Problem to solve »
Write out the data exactly from its first line onward, ending with the line in which "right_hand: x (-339" appears.

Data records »
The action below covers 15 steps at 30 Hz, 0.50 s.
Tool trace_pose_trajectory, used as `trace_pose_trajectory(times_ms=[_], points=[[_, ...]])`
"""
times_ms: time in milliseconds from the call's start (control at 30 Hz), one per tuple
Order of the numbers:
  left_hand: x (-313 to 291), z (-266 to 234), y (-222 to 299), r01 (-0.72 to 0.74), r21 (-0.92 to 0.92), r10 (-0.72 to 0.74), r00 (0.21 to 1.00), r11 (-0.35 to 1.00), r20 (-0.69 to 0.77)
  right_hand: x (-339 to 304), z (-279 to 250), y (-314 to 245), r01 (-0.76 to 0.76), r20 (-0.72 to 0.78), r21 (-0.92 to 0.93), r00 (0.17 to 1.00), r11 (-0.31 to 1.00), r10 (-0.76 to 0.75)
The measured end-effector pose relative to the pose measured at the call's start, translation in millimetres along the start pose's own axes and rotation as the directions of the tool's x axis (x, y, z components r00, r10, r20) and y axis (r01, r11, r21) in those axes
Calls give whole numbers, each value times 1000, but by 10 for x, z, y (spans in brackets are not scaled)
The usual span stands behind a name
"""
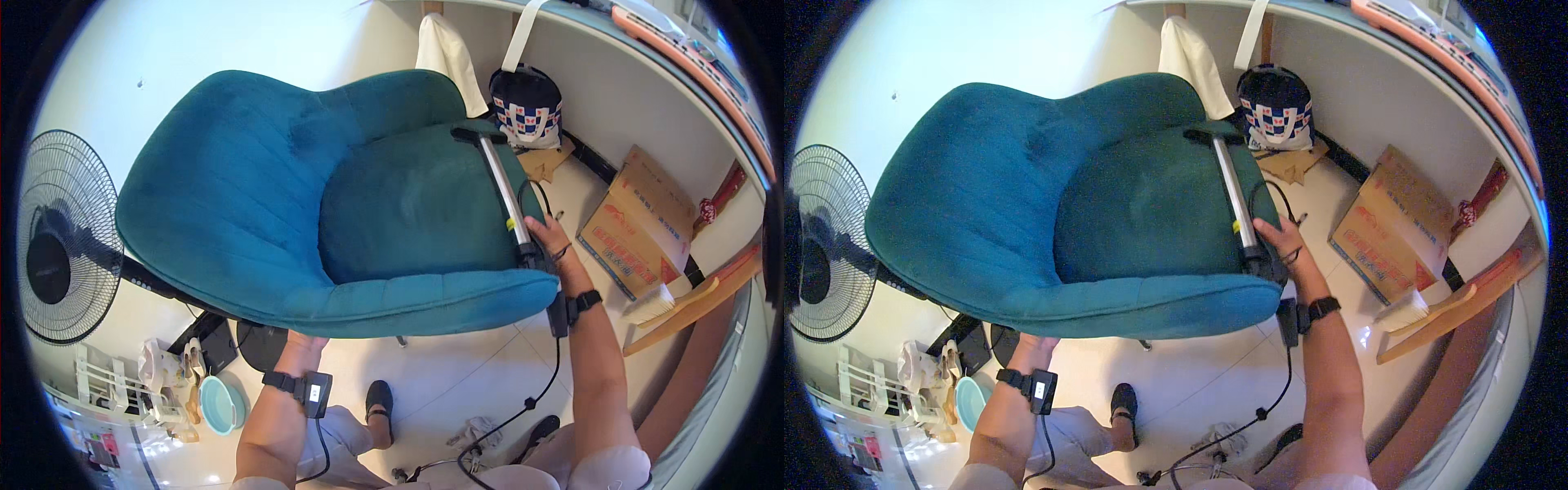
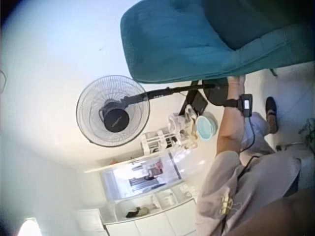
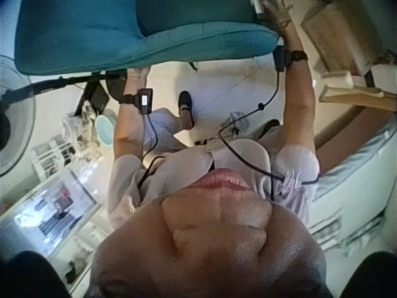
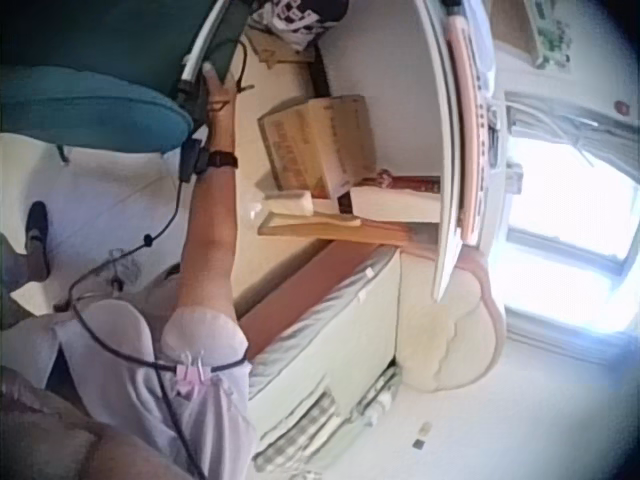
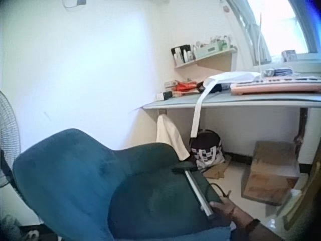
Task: The person wipes the floor with a cloth, moves cardboard boxes and a blue bag, and then picks up a manual air pump from a green chair.
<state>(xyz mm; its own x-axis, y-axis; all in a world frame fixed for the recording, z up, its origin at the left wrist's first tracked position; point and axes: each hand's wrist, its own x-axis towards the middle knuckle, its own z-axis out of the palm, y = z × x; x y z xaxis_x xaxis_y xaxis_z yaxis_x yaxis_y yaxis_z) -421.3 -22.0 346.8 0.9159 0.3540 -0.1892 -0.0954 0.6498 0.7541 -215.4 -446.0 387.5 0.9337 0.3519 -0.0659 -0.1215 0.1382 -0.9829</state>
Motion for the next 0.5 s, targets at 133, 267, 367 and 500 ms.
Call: trace_pose_trajectory(times_ms=[133, 267, 367, 500], points=[[88, -14, -15, -42, 41, 37, 993, 998, 116, 239, 92, -254, -44, 29, -127, 998, 991, 48], [115, 157, -45, -17, -18, 17, 1000, 1000, 13, 304, 17, -435, -93, 140, -153, 983, 984, 114], [102, 148, -13, -51, -43, 52, 998, 998, 29, 238, 0, -725, -112, 166, -328, 971, 938, 174], [86, 240, -12, -30, 33, 27, 994, 999, 106, 268, 139, -1024, -174, 93, -666, 945, 725, 313]])
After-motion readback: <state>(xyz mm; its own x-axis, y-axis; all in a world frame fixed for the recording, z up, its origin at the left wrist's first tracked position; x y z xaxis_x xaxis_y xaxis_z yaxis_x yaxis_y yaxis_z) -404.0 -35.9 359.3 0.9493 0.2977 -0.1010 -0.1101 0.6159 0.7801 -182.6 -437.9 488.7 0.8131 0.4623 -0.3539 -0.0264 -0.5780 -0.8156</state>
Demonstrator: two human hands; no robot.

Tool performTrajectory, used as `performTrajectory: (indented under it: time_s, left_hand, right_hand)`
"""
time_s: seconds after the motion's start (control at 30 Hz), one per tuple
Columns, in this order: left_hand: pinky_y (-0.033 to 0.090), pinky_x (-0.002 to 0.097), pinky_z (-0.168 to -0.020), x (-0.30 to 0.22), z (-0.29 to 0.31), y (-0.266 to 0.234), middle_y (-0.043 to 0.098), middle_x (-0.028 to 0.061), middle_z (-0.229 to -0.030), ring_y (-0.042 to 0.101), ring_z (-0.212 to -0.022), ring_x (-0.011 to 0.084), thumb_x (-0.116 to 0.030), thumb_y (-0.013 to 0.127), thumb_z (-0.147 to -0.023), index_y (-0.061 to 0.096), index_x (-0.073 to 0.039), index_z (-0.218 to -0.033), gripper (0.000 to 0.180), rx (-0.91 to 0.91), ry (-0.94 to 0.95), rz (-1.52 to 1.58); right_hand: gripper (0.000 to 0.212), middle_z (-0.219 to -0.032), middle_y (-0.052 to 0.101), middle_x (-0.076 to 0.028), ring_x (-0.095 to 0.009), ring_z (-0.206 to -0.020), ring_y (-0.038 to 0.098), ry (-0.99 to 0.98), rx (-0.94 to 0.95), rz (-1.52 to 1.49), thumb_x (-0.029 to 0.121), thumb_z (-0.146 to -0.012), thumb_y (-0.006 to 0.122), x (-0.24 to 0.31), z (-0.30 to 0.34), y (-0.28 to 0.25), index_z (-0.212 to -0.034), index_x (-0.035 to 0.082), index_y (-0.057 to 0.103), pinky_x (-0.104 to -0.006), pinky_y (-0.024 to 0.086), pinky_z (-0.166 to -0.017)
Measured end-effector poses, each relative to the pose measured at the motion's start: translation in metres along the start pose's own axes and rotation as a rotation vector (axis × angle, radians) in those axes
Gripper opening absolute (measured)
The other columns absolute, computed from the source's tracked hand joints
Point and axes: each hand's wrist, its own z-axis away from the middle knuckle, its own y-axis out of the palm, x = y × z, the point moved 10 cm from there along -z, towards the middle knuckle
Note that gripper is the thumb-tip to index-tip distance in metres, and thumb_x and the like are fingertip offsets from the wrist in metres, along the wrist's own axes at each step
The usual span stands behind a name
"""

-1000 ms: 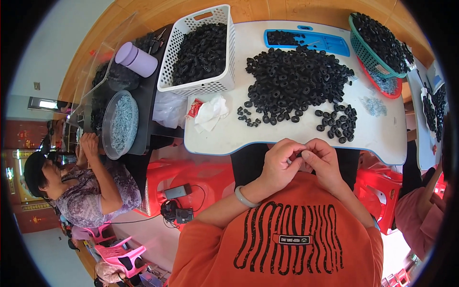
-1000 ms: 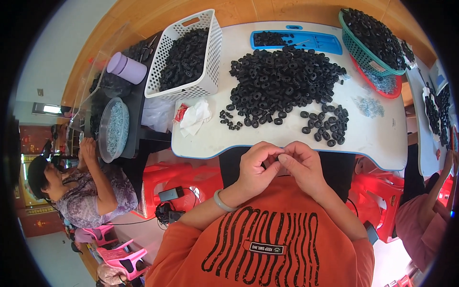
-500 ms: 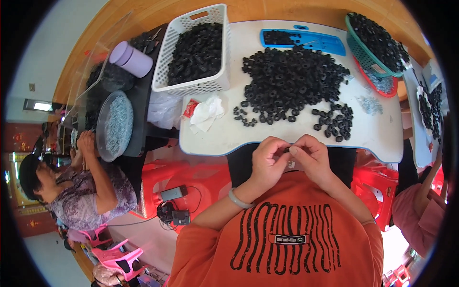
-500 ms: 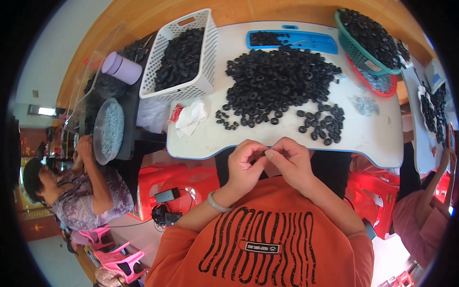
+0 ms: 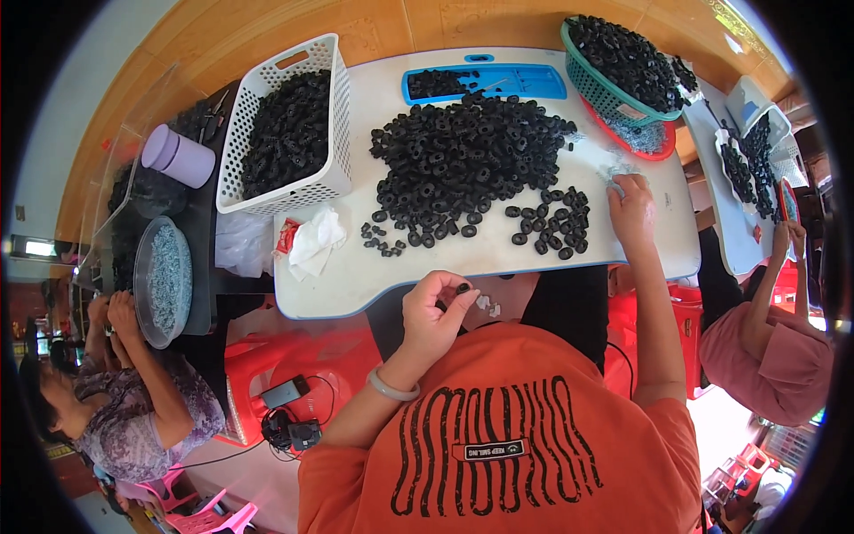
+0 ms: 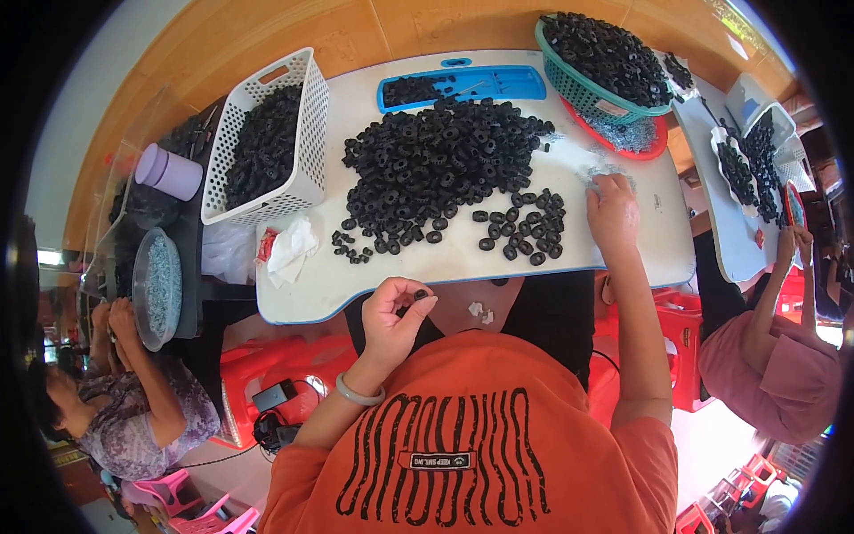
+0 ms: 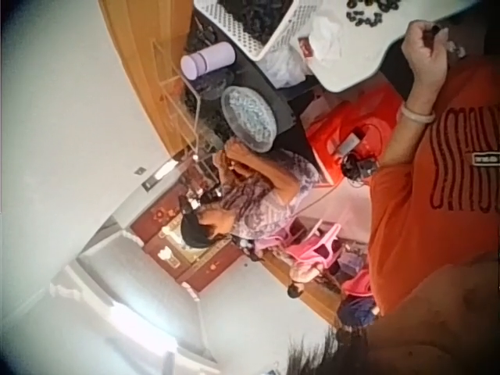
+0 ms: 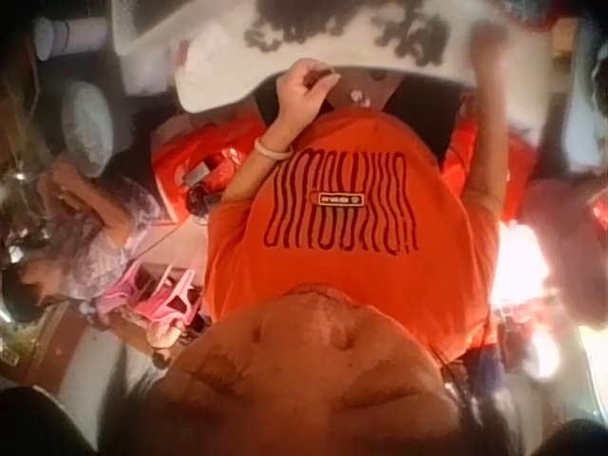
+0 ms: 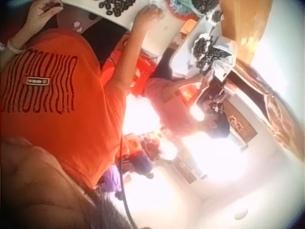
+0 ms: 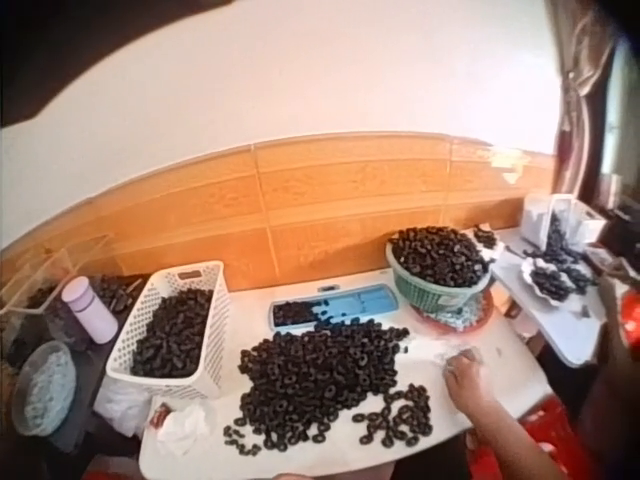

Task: The person assembles components by hand, picking up a black plastic part and a metal spring, inserting the spring into the part, and placing the assembled unit onto the table. This process is repeated, with the person occasionally reaching into a white basket or blue tray for more parts.

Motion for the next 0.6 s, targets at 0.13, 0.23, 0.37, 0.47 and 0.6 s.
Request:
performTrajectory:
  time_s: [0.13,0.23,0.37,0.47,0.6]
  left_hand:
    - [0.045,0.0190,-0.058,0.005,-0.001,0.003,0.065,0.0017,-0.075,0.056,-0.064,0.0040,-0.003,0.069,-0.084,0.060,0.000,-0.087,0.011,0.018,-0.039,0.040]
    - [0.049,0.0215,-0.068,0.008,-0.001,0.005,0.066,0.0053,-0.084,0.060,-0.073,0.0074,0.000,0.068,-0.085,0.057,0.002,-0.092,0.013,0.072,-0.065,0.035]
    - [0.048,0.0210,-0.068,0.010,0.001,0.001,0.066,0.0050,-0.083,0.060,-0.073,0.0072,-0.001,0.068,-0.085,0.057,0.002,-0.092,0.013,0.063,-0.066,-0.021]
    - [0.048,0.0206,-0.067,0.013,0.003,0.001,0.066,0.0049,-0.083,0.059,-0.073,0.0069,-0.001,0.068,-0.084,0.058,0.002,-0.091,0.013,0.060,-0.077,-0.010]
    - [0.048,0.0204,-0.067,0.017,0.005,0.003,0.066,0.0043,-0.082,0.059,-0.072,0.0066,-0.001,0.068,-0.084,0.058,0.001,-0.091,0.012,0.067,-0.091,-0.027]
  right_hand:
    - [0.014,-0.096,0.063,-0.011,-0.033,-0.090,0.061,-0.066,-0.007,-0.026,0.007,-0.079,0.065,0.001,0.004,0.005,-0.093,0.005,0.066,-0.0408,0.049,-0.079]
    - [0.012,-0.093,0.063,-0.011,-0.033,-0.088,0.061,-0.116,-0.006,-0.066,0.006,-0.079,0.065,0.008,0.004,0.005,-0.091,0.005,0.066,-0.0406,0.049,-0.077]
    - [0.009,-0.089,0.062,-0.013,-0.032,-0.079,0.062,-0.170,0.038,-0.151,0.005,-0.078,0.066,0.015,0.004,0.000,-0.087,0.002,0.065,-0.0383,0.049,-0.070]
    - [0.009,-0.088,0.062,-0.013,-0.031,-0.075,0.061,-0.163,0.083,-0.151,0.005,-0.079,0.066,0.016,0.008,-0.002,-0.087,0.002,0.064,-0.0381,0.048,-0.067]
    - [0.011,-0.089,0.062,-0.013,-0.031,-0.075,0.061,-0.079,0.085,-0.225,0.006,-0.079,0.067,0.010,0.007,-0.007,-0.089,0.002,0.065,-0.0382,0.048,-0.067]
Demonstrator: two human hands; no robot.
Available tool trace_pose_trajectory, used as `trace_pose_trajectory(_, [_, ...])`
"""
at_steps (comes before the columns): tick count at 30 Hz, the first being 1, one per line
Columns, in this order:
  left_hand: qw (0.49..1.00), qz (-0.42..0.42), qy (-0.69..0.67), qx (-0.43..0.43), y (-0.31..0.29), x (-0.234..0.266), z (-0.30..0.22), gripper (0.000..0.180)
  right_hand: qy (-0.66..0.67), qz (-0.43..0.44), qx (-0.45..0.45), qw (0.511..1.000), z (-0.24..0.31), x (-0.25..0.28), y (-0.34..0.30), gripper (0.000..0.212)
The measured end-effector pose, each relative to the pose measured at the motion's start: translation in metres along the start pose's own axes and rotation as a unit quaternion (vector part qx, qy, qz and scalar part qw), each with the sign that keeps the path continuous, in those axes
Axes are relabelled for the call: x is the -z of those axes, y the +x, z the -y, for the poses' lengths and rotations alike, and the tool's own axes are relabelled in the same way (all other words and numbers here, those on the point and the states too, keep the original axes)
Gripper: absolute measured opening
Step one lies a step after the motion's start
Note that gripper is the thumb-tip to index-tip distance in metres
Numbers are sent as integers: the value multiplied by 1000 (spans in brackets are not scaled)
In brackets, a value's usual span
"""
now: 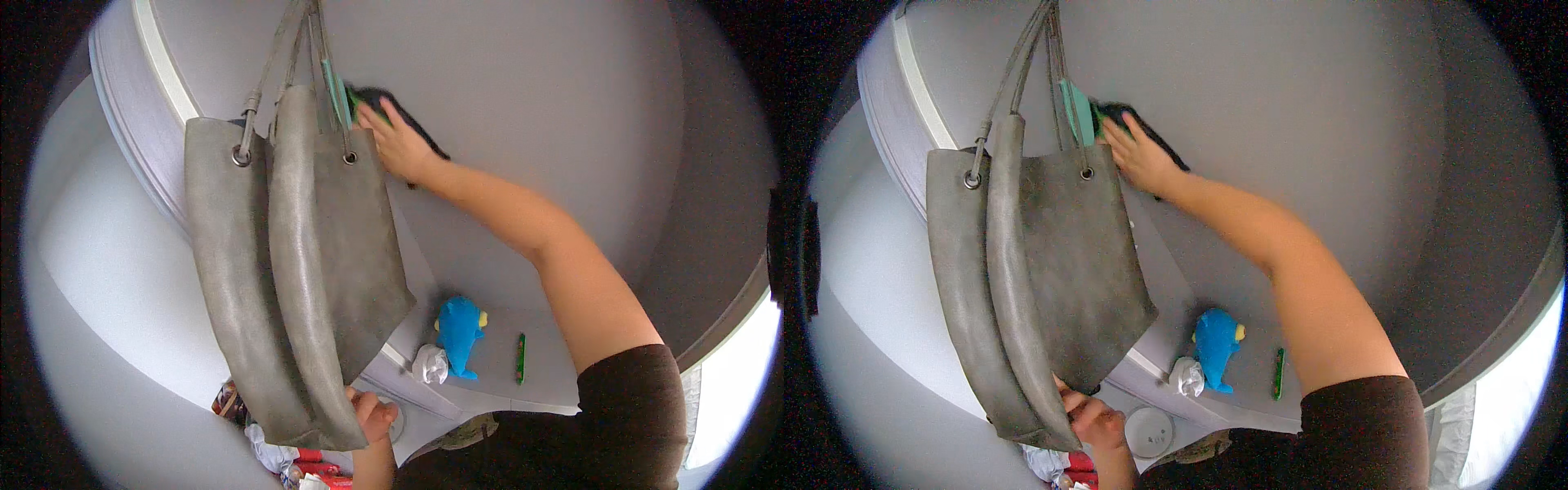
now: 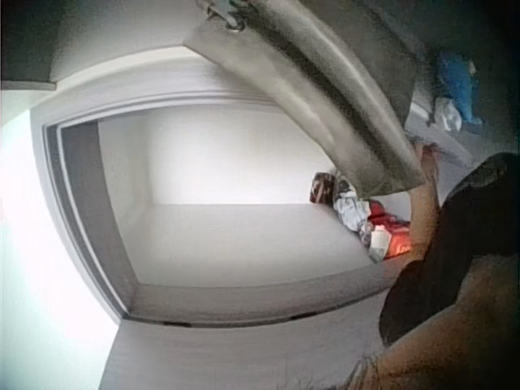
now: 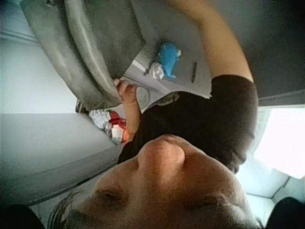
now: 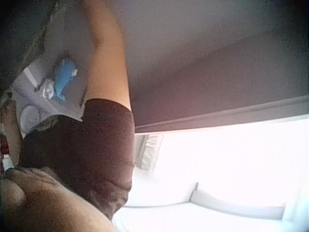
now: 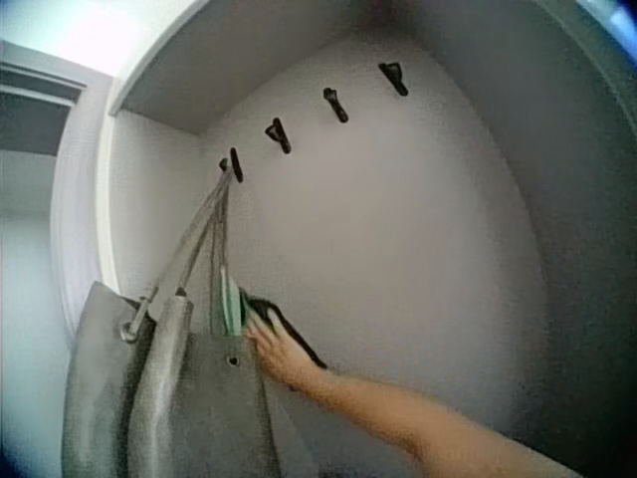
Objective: The person wrings out a cloth in a basin, then uses it to wipe the exterior and interior surfaces of a closet and its shelf.
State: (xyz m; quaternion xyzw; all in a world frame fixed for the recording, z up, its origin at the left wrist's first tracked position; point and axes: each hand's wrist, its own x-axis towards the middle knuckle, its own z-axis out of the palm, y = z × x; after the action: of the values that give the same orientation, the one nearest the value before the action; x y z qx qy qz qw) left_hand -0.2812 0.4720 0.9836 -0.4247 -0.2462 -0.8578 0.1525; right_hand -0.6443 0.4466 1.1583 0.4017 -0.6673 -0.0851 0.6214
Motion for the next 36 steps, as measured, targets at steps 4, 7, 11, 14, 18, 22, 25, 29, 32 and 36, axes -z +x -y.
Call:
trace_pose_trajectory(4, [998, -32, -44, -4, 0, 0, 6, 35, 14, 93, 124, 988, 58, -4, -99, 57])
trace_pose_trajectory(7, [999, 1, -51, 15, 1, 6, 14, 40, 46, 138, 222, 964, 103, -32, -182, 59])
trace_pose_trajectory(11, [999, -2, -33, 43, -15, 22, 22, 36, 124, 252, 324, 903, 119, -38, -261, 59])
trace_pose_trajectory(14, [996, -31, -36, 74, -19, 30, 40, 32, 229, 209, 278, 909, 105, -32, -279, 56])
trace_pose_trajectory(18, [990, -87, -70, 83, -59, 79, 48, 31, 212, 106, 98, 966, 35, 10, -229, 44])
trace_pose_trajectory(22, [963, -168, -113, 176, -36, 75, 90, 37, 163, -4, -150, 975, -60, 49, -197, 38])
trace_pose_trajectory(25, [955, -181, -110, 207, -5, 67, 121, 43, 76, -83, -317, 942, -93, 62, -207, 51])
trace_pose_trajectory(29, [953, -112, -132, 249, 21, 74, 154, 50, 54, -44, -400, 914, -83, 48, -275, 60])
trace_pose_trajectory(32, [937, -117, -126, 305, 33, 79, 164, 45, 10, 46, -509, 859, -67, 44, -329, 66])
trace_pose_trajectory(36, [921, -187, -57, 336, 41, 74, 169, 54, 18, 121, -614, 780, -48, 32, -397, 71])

Task output »
The action below covers 15 steps at 30 Hz, 0.50 s.
Tool trace_pose_trajectory, used as `trace_pose_trajectory(times_ms=[_], points=[[_, ...]])`
"""
times_ms: time in milliseconds from the call's start (control at 30 Hz), one per tuple
Order of the numbers:
  left_hand: x (-313 to 291), z (-266 to 234), y (-222 to 299), r01 (-0.72 to 0.74), r21 (-0.92 to 0.92), r10 (-0.72 to 0.74), r00 (0.21 to 1.00), r11 (-0.35 to 1.00), r20 (-0.69 to 0.77)
  right_hand: x (-339 to 304), z (-279 to 250), y (-314 to 245), r01 (-0.76 to 0.76), r20 (-0.72 to 0.78), r21 (-0.92 to 0.93), r00 (0.17 to 1.00), r11 (-0.31 to 1.00), r10 (-0.76 to 0.75)

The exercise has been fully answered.